Why iCloud is so crucial to Apple's future

Apple iCloud
iCloud will underpin the way future Apple products will work

Hidden behind the curtains at this year's Apple Worldwide Developer Conference, iCloud was really pulling all the levers. It reminds me of Woody Allen's eponymous character in the film Zelig, who appears in the background of virtually every important event in the 20th Century.

Like Zelig, iCloud is always there, always in the background of everything that Apple is doing now. (Although, unlike Zelig, iCloud doesn't actually change its appearance and identity depending on the situation. Even Apple hasn't mastered that particular technology yet.)

The aim is simple, and Apple is overt about it: iCloud is going to be the default place that apps store files, and they're going to be accessible from iOS and OS X. The idea of stuff stored locally is gradually going to go away. You see this throughout the iPhone 5 and iOS 6.

At present with iTunes In The Cloud, for example, if you tap on a song that's not available locally, it will be downloaded as you listen and kept on your device. With iOS 6, iTunes In The Cloud songs can stream to your iOS 6 devices without being downloaded. The cloud is the storage - all that happens locally is that it's cached, behind the scenes.

But there's more to iCloud now than saving you space by storing your documents and music elsewhere. The idea is to give developers the tools to let you use your apps on any device and pick up where you left off, no matter what platform you're using.

Syncing between your devices

Start a game on your iPhone on the tube, and pick it up on your iPad when you get home, from exactly the same spot in the game. Listen to a podcast on your iPad, put that down, and pick up from the same point in the show on your iPhone. iCloud is intended to be the invisible magic that glues your iPhone, iPad and Mac (if you use one) together.

Of course, when you have clouds, you also have turbulence, and sometimes a little rain, too. So far, developers have been relatively slow to pick up on iCloud, because some of the core features have lacked the kind of responsiveness and flexibility they need to create great experiences. Apple's done some work to address this in iOS 6, but there's a lot still to be done.

On the user side, iCloud still feels a little hit-or-miss in places: sometimes, for example, Pages documents end up in the cloud instantly.
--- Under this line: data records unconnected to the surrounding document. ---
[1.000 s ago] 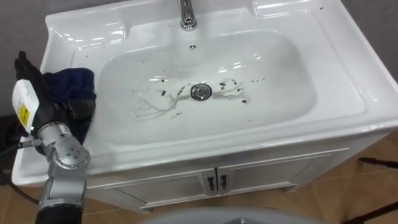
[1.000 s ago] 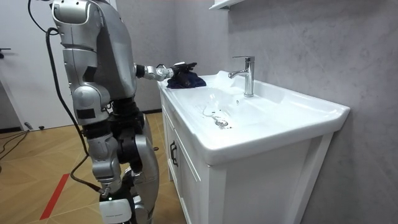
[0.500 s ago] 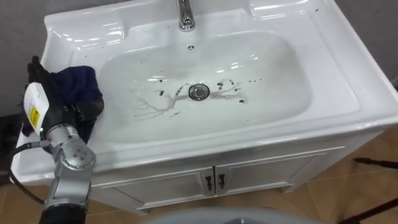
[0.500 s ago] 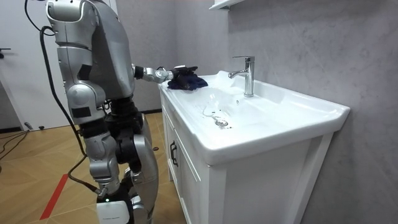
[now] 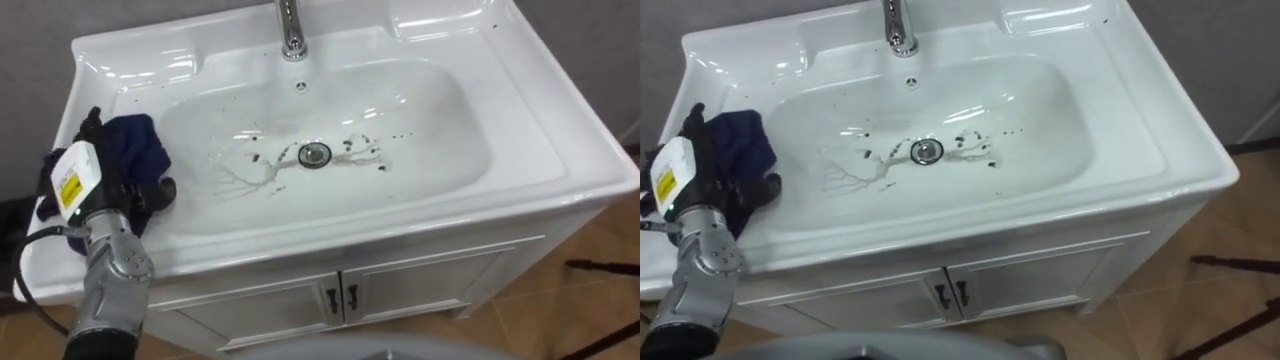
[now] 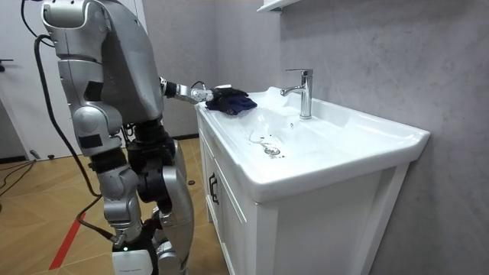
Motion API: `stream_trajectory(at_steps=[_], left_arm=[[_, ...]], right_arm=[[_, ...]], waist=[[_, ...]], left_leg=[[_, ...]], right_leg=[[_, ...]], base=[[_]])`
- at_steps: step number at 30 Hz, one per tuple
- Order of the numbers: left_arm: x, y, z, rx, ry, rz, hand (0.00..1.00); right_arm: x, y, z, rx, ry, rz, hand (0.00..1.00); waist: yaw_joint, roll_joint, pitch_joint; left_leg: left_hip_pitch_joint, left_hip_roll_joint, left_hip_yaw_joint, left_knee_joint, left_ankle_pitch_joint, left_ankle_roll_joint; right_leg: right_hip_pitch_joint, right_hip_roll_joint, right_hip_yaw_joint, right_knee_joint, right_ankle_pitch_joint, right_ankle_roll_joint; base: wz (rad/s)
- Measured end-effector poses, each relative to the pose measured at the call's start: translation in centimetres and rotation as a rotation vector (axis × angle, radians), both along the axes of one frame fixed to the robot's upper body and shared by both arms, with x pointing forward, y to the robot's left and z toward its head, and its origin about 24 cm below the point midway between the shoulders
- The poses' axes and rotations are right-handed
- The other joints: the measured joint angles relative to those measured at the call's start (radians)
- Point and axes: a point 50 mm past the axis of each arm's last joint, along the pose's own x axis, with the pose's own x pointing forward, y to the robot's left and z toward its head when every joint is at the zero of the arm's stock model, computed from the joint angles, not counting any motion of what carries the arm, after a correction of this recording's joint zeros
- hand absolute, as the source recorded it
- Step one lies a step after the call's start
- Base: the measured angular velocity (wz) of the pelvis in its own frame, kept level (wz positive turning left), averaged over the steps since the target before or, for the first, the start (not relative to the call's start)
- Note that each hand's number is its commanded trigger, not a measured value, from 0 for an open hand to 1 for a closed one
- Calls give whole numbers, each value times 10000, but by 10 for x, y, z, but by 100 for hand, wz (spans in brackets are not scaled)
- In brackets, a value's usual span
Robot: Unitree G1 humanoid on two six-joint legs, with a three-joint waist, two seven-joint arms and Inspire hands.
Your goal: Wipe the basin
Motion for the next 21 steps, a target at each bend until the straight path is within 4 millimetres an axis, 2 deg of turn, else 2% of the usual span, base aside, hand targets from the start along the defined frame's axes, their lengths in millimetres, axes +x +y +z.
stream_trajectory(at_steps=[4,11,21], left_arm=[[1,8,3,389,202,-34,100],[4,15,7,411,500,20,100],[6,20,3,-1379,-33,1158,100]], right_arm=[[5,-3,1,-106,-133,45,0],[11,-8,2,-246,-128,443,0],[20,-9,2,-563,-478,502,0]], waist=[[108,95,-16],[124,238,-17],[269,220,-15]], left_leg=[[81,35,195,-37,15,-26],[79,49,202,-164,48,-78],[38,62,114,-1,87,-134]], right_leg=[[-10,107,187,6,27,-50],[-74,118,187,17,17,-79],[-40,97,243,52,-61,-170]], base=[[-14],[-1],[1]])
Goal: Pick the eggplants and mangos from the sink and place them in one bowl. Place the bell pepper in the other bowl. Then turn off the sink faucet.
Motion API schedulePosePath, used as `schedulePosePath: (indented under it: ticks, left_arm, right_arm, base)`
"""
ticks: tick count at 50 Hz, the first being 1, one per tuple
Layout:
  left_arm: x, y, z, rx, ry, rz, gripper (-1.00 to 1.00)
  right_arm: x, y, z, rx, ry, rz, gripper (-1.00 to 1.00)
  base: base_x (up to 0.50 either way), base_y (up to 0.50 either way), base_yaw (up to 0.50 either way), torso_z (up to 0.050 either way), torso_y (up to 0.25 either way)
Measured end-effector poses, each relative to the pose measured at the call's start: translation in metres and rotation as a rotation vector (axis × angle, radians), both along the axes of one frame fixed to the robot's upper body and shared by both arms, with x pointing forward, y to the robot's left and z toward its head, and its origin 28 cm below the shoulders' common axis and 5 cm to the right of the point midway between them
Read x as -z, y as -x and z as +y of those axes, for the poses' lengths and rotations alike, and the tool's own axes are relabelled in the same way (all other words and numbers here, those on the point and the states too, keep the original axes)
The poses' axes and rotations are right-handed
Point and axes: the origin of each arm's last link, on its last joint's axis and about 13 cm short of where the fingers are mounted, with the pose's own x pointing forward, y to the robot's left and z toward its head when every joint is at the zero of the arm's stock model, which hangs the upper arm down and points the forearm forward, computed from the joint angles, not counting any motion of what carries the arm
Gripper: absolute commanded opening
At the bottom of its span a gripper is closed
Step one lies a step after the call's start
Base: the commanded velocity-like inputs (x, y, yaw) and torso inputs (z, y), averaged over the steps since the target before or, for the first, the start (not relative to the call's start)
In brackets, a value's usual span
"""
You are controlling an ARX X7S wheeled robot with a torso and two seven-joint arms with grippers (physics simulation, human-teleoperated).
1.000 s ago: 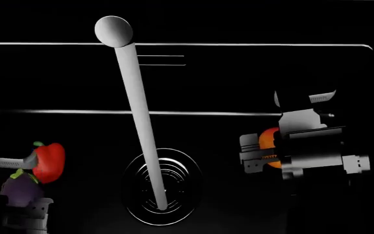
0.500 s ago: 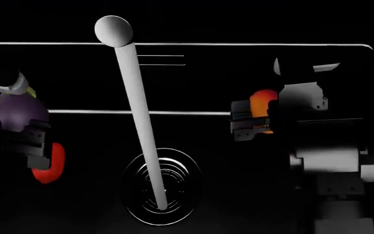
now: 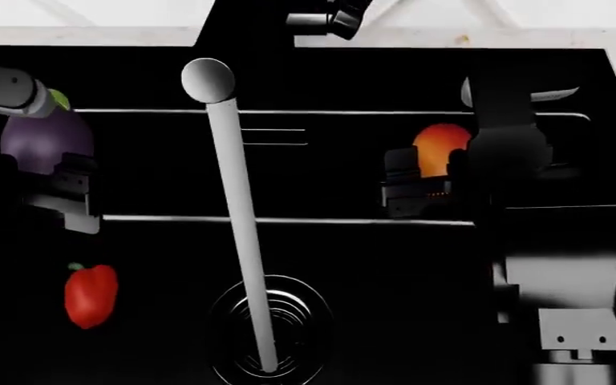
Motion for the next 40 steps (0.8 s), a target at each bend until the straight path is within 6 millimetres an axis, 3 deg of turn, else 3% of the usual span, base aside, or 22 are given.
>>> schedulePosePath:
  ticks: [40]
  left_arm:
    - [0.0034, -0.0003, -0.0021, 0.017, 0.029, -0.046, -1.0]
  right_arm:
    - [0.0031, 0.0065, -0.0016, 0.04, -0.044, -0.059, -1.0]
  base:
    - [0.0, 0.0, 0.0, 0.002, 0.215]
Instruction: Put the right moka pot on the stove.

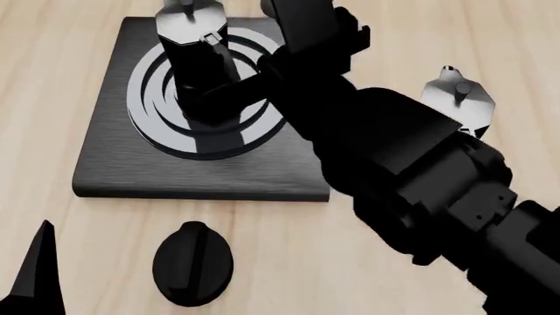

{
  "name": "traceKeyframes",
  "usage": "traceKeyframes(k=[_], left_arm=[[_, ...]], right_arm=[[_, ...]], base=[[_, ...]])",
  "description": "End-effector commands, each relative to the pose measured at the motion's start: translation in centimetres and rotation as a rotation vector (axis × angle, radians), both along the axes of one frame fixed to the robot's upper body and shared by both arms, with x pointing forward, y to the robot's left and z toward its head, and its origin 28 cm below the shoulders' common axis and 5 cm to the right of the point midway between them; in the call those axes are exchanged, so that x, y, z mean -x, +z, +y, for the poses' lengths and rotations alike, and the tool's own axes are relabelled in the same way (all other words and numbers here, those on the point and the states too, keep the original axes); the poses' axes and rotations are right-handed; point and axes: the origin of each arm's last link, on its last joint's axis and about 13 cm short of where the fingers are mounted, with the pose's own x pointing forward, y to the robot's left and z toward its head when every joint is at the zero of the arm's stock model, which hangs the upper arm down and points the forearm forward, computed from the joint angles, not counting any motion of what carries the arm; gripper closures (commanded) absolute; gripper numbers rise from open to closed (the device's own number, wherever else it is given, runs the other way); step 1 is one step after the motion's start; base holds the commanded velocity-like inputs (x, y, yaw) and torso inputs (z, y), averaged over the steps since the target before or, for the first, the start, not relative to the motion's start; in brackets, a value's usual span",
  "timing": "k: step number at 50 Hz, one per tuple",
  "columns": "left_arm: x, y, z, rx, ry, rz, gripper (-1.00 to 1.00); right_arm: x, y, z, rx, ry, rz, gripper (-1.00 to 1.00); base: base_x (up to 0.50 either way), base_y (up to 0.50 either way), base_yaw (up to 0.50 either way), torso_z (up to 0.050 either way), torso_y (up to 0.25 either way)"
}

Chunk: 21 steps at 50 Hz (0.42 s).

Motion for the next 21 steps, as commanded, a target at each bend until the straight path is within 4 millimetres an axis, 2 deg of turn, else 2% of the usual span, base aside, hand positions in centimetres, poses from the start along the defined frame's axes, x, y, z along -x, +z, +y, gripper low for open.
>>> traceKeyframes(k=[1, 12, 15, 21], left_arm=[[-0.1, -0.1, 0.0, -0.002, 0.007, 0.008, -1.00], [-0.2, -0.1, 0.0, -0.003, 0.014, 0.012, -1.00], [-0.2, -0.1, 0.0, -0.004, 0.015, 0.012, -1.00], [-0.2, -0.1, 0.0, -0.002, 0.015, 0.010, -1.00]], right_arm=[[4.7, 1.3, -2.1, -0.016, -0.044, -0.047, -1.00], [9.1, 3.0, -3.1, -0.027, -0.056, -0.125, -1.00], [11.1, 3.5, -3.5, -0.030, -0.066, -0.155, -1.00], [13.8, 4.1, -4.2, -0.038, -0.095, -0.185, -1.00]], base=[[0.00, 0.00, 0.00, 0.000, 0.000], [0.00, 0.00, 0.00, 0.000, 0.000], [0.00, 0.00, 0.00, 0.000, 0.000], [0.00, 0.00, 0.00, 0.000, 0.000]])
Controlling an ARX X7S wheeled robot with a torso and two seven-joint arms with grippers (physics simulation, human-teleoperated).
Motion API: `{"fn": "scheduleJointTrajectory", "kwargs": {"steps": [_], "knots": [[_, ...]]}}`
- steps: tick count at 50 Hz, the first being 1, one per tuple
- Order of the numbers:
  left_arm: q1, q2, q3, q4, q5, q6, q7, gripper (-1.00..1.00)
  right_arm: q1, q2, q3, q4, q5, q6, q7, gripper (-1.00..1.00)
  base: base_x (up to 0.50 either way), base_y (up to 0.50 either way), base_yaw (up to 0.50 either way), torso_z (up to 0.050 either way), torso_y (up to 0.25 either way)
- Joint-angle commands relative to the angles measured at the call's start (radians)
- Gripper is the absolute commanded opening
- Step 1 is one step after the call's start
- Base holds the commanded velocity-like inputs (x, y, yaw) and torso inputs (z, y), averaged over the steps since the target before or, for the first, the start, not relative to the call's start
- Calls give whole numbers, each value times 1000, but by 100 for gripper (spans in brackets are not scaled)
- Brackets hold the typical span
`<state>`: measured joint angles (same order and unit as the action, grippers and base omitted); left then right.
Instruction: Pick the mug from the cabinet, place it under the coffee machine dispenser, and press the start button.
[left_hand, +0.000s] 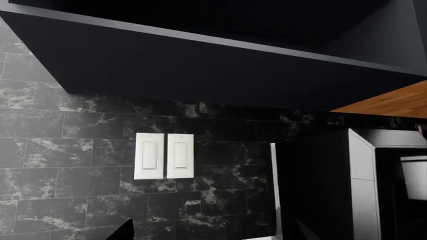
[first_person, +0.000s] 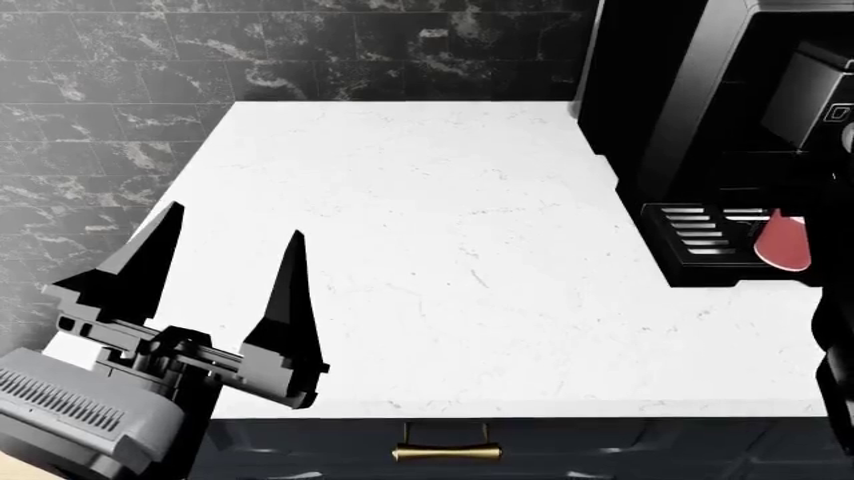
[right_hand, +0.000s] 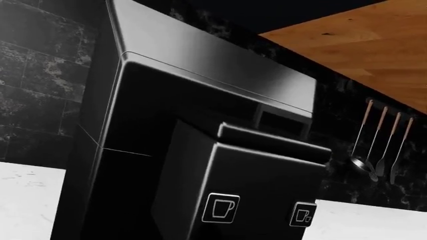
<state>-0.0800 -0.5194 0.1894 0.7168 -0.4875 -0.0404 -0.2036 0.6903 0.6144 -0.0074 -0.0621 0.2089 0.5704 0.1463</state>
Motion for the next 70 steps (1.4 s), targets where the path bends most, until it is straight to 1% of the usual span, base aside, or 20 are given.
{"fn": "scheduleJointTrajectory", "kwargs": {"steps": [1,8,18,21,27,31,43,46,47,52,56,61,65,70], "knots": [[3,-2,2,0,2,4,-2,100,18,-4,-3,-71,38,-17,-29,-100,0,0,0,0,0],[4,-3,3,3,0,5,-3,100,-86,10,52,-165,73,-10,-24,-100,0,0,0,1,0],[4,-5,8,6,-1,5,-2,100,-326,31,220,-404,158,9,-12,-100,0,0,0,0,0],[5,-6,11,9,1,5,-2,100,-343,32,238,-424,166,11,-10,-100,0,0,0,0,0],[7,-7,11,7,1,7,-2,100,-318,28,216,-404,158,10,-8,-100,0,0,0,0,0],[9,-6,9,2,0,13,-1,100,-340,24,224,-407,159,-2,-10,-100,0,0,0,0,0],[21,-7,4,3,1,26,-6,100,-510,-4,364,-486,188,-69,-15,-100,0,0,0,0,0],[35,-8,-8,9,-9,47,-3,100,-558,8,405,-529,204,-73,-33,-100,0,0,0,0,0],[45,-9,-17,15,-12,61,-2,100,-579,13,425,-547,219,-74,-48,100,0,0,0,0,0],[98,-24,-81,55,-34,136,0,100,-693,26,589,-671,314,-116,-140,100,0,0,0,0,0],[157,-46,-166,112,-65,220,5,100,-785,-6,802,-763,414,-192,-226,100,0,0,0,0,0],[275,-66,-274,169,-66,349,44,100,-836,-63,1042,-818,572,-274,-285,100,0,0,0,0,0],[380,-68,-349,203,-59,453,88,100,-839,-87,1118,-835,640,-308,-291,100,0,0,0,0,0],[464,-66,-393,226,-81,550,139,100,-845,-114,1193,-843,755,-362,-321,100,0,0,0,0,0]]}}
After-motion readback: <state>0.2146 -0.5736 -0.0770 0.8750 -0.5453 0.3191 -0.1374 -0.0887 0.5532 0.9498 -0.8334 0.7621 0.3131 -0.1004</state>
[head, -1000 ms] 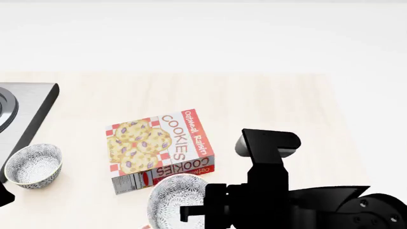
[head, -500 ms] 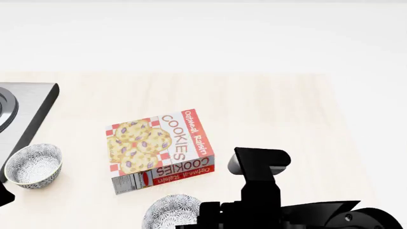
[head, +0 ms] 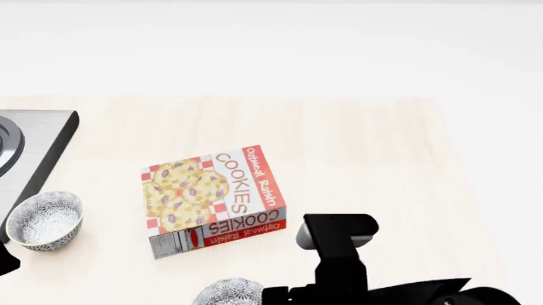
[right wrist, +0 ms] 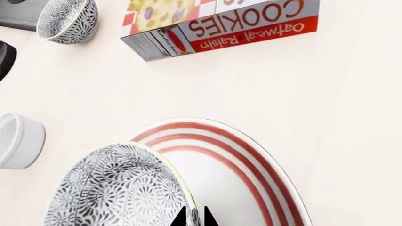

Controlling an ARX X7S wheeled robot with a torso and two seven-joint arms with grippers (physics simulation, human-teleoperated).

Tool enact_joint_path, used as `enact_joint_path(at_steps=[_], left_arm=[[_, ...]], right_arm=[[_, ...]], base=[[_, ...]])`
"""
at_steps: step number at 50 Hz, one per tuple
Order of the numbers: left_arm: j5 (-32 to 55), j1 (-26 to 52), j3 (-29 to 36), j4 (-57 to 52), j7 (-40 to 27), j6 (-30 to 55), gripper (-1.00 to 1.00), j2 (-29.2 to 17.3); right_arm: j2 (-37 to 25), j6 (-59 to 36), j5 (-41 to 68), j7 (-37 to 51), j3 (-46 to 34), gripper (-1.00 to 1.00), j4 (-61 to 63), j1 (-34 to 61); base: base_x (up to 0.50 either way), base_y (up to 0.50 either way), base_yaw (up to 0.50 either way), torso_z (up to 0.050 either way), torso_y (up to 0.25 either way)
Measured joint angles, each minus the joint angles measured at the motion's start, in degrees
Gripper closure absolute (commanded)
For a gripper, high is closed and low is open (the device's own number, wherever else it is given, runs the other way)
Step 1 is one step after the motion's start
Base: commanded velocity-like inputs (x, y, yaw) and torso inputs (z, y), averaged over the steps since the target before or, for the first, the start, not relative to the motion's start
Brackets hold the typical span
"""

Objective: Pick the akita bowl next to the plate and place it on the plate.

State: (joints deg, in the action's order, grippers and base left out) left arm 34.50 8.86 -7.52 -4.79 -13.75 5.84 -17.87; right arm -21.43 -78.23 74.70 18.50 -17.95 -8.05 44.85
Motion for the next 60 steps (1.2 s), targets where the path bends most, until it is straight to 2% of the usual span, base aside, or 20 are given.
enact_joint_path(at_steps=[60], left_arm=[[0.13,-0.28,0.91,-0.47,-0.7,-0.53,-1.0,-0.68]], right_arm=[[-0.13,6.41,-7.63,-7.05,-10.32,1.0,-3.48,0.44]], base=[[0.0,0.0,0.0,0.0,0.0]])
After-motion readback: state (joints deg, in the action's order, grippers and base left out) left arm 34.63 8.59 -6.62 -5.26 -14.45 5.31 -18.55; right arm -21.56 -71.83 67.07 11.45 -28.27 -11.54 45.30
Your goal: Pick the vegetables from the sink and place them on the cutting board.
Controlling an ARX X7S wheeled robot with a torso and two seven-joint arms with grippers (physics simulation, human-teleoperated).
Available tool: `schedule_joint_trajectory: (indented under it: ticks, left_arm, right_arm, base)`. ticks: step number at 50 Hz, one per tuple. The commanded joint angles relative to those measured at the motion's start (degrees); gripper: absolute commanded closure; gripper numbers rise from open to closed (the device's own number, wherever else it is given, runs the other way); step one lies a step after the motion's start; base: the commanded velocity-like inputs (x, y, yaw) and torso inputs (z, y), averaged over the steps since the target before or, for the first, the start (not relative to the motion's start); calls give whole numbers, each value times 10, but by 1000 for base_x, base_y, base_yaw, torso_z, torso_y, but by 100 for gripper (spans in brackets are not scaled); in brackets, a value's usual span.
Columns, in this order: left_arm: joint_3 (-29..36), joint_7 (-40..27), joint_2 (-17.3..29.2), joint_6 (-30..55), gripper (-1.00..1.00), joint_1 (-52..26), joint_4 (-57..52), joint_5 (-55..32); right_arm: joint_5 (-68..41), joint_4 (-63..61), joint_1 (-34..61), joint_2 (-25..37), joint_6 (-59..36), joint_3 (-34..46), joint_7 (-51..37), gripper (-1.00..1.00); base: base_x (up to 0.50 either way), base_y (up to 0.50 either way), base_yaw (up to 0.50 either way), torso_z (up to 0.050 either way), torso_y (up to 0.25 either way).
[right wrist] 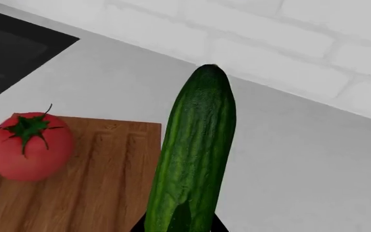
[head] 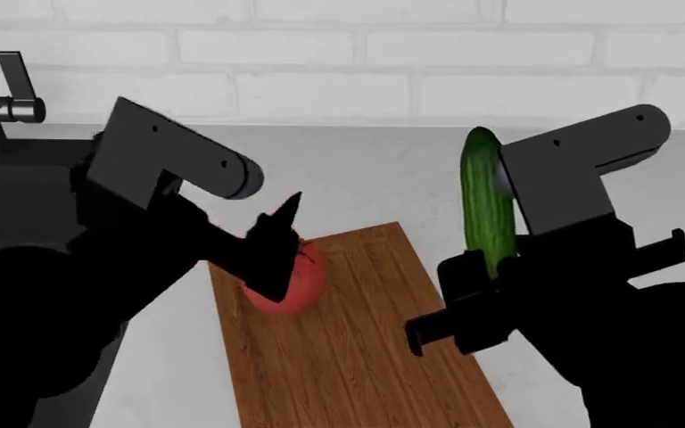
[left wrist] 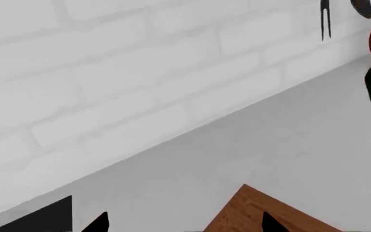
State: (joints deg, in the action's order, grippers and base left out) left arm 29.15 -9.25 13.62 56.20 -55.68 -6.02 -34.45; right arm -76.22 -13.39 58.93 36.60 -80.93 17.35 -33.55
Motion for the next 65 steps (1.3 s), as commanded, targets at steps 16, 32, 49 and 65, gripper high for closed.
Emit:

At other times, they don't. And when you're relying on the cloud for storage, it needs to be totally reliable.

There are also the issues that Apple can't control, such as the need for a speedy and reliable net connection available constantly - still not exactly the norm in many countries.

But make no mistake: iCloud is the most important thing that's happening on iOS at the moment. It's the heart of what Apple thinks is the future of virtually every product it does. You're going to be hearing a whole lot more about it over the next year, as Apple pushes its own products further and developers adopt its features more widely.